Please set down only the lines that run from the one containing "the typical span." to the end of the listing below, exactly as written.

Given material:
........

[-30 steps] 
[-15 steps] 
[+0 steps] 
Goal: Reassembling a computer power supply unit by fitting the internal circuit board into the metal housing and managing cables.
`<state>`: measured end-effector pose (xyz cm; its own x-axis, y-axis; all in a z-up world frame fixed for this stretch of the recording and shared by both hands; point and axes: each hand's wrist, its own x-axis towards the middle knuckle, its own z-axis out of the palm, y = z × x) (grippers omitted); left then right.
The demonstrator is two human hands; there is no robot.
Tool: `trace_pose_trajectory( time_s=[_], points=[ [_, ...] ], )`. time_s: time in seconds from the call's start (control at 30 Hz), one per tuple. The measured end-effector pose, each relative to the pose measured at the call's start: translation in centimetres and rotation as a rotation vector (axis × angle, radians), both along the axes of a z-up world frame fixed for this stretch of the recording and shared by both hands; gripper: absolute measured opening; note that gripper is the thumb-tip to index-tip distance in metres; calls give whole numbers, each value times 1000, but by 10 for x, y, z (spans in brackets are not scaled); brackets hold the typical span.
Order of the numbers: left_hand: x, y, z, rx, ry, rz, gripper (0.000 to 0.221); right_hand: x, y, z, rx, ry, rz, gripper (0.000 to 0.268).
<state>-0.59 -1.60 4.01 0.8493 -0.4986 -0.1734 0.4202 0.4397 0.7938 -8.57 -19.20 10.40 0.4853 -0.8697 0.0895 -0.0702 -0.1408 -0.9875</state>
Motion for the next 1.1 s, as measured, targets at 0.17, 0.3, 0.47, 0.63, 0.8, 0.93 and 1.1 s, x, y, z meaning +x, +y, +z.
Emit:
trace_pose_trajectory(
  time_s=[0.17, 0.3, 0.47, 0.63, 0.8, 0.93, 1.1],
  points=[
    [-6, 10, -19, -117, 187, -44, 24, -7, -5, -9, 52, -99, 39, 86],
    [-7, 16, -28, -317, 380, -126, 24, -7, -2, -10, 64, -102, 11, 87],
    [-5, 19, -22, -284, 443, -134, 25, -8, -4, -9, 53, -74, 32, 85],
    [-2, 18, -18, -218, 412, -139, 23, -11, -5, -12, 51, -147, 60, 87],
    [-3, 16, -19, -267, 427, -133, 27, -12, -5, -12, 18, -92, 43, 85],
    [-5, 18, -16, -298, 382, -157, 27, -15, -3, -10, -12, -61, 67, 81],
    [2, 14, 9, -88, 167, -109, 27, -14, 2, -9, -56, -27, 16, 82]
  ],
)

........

Result:
Tool: `trace_pose_trajectory( time_s=[_], points=[ [_, ...] ], )`. time_s: time in seconds from the call's start (control at 30 Hz), one per tuple. The measured end-effector pose, each relative to the pose measured at the call's start: translation in centimetres and rotation as a rotation vector (axis × angle, radians), both along the axes of a z-up world frame fixed for this stretch of the recording and shared by both hands; gripper: absolute measured opening; note that gripper is the thumb-tip to index-tip distance in metres; calls give whole numbers, each value times 1000, but by 10 for x, y, z (spans in brackets are not scaled); brackets hold the typical span.
Order of the numbers: left_hand: x, y, z, rx, ry, rz, gripper (0.000 to 0.221); right_hand: x, y, z, rx, ry, rz, gripper (0.000 to 0.268).
<state>-0.59 -1.60 4.01 0.8493 -0.4986 -0.1734 0.4202 0.4397 0.7938 -8.57 -19.20 10.40 0.4853 -0.8697 0.0895 -0.0702 -0.1408 -0.9875</state>
Motion for the next 1.1 s, as measured, targets at 0.17, 0.3, 0.47, 0.63, 0.8, 0.93 and 1.1 s, x, y, z meaning +x, +y, +z.
Emit:
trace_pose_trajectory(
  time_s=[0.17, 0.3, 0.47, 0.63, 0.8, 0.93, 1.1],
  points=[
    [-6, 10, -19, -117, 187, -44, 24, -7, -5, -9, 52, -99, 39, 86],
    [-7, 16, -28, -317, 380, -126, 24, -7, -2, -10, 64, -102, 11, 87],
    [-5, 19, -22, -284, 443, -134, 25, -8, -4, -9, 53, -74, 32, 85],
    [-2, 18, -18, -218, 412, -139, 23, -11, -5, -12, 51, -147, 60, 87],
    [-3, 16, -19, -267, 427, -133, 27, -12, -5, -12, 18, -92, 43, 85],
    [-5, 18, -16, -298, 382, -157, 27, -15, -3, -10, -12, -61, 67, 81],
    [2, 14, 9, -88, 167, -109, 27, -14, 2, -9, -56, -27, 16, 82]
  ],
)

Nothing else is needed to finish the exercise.